▶ _DESCRIPTION OF THE TASK_
Look through the data below, and copy each line that carries the word "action".

▶ _SOURCE MATERIAL_
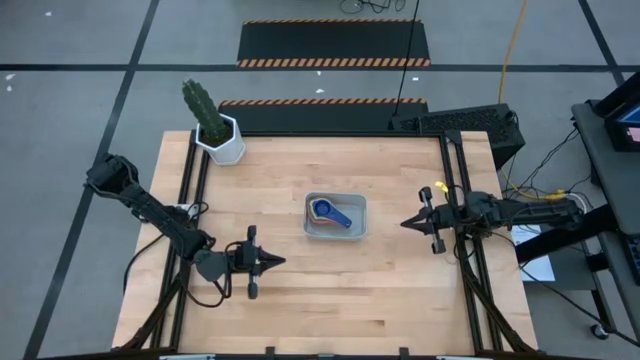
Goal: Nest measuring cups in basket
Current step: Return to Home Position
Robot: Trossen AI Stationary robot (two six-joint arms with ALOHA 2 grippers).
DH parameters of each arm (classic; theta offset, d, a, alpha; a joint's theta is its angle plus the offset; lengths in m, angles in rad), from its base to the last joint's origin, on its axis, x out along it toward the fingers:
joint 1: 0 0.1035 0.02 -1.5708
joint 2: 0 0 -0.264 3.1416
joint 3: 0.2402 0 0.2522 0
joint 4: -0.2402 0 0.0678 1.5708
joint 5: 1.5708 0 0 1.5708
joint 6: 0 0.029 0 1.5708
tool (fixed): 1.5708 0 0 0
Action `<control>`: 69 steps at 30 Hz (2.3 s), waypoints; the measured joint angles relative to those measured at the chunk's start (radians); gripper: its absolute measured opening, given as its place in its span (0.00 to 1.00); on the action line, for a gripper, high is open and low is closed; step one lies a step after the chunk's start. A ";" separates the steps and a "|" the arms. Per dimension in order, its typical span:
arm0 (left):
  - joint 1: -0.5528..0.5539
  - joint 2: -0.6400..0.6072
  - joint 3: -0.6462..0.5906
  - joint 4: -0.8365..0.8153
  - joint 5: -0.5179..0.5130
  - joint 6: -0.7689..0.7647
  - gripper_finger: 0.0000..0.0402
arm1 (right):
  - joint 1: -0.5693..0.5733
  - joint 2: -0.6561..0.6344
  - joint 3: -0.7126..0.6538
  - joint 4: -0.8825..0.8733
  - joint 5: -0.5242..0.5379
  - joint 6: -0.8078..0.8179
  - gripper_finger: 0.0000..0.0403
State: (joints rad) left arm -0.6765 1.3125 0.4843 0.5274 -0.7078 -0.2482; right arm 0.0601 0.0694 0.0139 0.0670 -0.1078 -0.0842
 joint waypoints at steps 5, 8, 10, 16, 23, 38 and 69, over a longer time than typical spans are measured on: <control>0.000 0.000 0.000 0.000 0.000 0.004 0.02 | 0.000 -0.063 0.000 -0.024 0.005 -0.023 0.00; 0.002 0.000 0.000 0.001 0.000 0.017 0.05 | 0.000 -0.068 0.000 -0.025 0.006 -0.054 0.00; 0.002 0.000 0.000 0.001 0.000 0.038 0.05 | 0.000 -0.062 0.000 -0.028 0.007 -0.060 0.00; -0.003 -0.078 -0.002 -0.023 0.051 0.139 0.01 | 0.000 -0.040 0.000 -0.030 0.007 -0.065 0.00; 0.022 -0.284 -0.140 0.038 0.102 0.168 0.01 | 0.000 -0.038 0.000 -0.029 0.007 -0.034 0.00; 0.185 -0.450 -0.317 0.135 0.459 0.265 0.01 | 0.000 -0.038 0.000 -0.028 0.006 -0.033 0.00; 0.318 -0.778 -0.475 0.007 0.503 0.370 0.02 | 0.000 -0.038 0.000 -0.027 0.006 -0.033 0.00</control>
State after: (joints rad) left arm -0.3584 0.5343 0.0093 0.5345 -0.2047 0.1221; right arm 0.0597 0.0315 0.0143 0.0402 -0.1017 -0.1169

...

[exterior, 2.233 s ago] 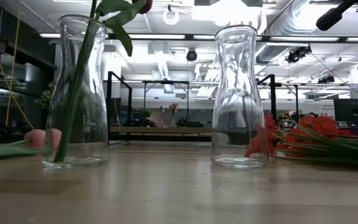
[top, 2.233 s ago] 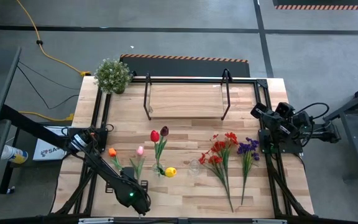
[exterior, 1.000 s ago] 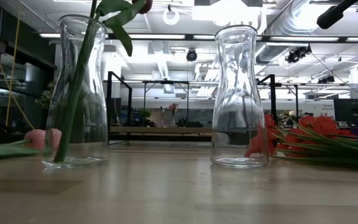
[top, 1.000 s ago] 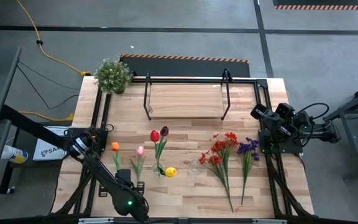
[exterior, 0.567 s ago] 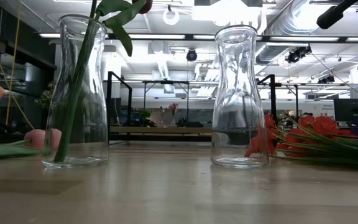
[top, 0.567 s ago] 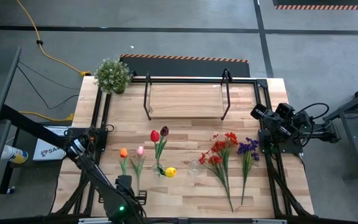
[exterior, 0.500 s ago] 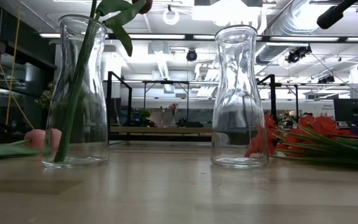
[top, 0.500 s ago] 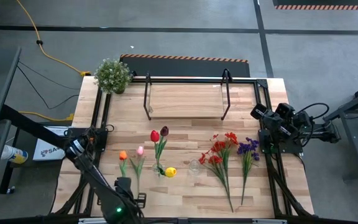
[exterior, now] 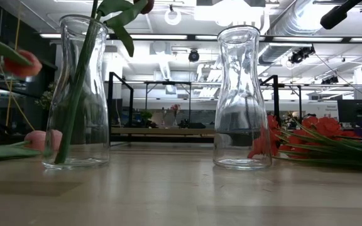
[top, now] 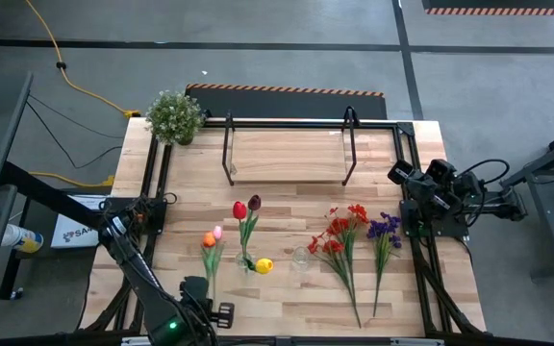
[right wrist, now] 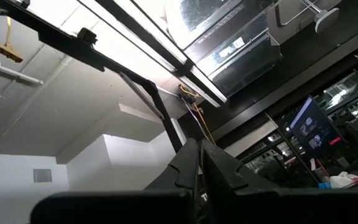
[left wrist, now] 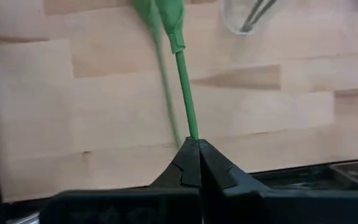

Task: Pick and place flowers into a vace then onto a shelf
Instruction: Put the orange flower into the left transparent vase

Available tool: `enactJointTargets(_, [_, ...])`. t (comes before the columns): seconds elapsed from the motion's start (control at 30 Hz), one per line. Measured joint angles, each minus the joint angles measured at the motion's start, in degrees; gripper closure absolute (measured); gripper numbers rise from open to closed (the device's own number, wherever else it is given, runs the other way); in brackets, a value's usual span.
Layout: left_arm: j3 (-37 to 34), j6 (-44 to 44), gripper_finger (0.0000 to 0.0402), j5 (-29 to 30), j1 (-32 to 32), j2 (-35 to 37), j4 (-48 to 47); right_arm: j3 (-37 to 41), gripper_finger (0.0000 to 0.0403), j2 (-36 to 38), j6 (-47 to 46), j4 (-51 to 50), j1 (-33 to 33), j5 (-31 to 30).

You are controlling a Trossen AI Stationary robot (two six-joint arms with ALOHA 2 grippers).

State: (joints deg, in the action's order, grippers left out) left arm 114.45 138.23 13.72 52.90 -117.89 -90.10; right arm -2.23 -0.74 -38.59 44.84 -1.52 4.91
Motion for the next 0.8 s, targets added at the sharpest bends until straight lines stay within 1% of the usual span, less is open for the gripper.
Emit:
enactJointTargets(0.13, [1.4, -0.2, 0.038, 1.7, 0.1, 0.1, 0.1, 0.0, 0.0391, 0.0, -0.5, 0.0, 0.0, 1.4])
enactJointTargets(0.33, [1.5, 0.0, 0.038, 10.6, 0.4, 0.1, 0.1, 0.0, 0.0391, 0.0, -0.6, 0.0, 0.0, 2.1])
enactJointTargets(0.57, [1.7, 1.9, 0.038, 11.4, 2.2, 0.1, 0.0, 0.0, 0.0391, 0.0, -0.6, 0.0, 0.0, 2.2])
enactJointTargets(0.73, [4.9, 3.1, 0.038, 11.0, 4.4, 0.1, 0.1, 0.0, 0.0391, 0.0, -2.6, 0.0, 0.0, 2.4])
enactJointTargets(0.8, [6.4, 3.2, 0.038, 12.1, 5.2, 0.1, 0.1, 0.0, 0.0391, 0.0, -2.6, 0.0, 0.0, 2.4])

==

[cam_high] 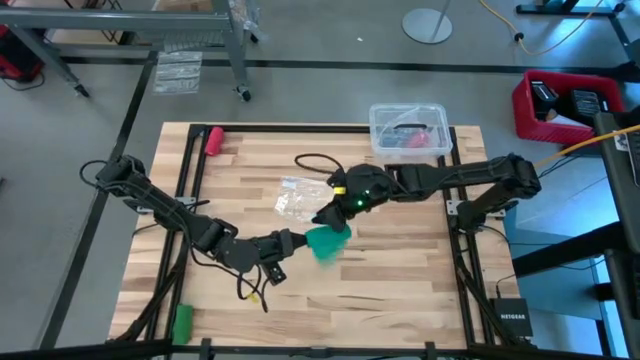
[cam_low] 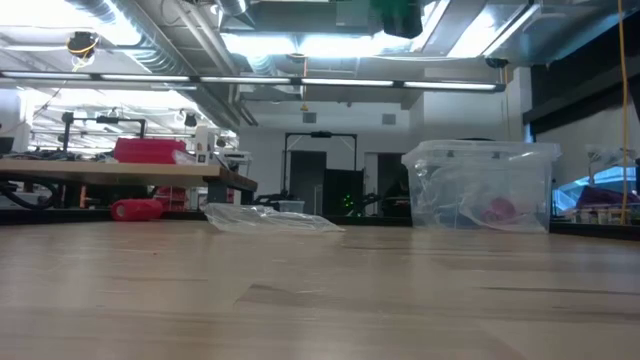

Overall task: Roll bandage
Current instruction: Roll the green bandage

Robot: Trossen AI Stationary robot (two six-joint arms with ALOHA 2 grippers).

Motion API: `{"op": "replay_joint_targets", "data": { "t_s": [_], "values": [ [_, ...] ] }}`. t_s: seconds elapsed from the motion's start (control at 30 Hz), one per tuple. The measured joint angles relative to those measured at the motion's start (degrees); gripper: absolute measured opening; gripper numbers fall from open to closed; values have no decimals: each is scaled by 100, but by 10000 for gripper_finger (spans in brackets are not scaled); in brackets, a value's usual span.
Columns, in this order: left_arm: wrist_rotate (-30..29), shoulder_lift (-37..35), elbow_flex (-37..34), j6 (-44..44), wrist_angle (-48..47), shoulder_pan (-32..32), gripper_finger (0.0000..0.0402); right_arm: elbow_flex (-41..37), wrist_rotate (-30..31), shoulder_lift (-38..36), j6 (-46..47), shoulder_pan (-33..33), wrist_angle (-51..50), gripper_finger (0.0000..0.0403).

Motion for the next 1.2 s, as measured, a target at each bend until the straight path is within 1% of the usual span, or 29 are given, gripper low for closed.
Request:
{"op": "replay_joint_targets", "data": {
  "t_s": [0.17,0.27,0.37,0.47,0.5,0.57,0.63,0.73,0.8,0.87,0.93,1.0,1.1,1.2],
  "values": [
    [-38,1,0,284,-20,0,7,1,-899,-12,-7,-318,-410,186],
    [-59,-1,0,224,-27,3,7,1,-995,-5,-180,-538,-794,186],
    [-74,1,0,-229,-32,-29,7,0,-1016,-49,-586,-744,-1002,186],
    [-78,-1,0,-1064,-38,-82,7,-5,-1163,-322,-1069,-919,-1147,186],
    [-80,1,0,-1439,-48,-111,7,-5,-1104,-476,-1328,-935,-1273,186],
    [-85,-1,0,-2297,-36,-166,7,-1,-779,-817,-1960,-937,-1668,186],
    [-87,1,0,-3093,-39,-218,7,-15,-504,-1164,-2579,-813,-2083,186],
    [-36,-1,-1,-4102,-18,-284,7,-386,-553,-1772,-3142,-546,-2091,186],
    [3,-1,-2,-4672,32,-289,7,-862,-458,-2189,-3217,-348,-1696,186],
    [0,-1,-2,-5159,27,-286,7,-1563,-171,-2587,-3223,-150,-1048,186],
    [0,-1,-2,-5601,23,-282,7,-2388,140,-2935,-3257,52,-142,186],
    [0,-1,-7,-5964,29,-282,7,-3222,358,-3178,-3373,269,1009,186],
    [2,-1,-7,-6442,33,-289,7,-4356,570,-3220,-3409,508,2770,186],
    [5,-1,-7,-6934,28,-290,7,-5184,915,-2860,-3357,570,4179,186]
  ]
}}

▶ _ANSWER SPACE_
Action `<control>`: 69 steps at 30 Hz (2.3 s), waypoints; the measured joint angles relative to those measured at the chunk's start (radians); gripper: its absolute measured opening, given as its place in its span (0.00 to 1.00); on the action line, for a gripper, high is open and low is closed; step one lies a step after the chunk's start. A ";" separates the steps and a "|" the arms. Per dimension in order, its typical span:
State: (joints deg, in the action's order, grippers left out) left arm 114.45 138.23 13.72 52.90 -117.89 -90.10; right arm -2.23 -0.74 -38.59 44.84 -1.52 4.91

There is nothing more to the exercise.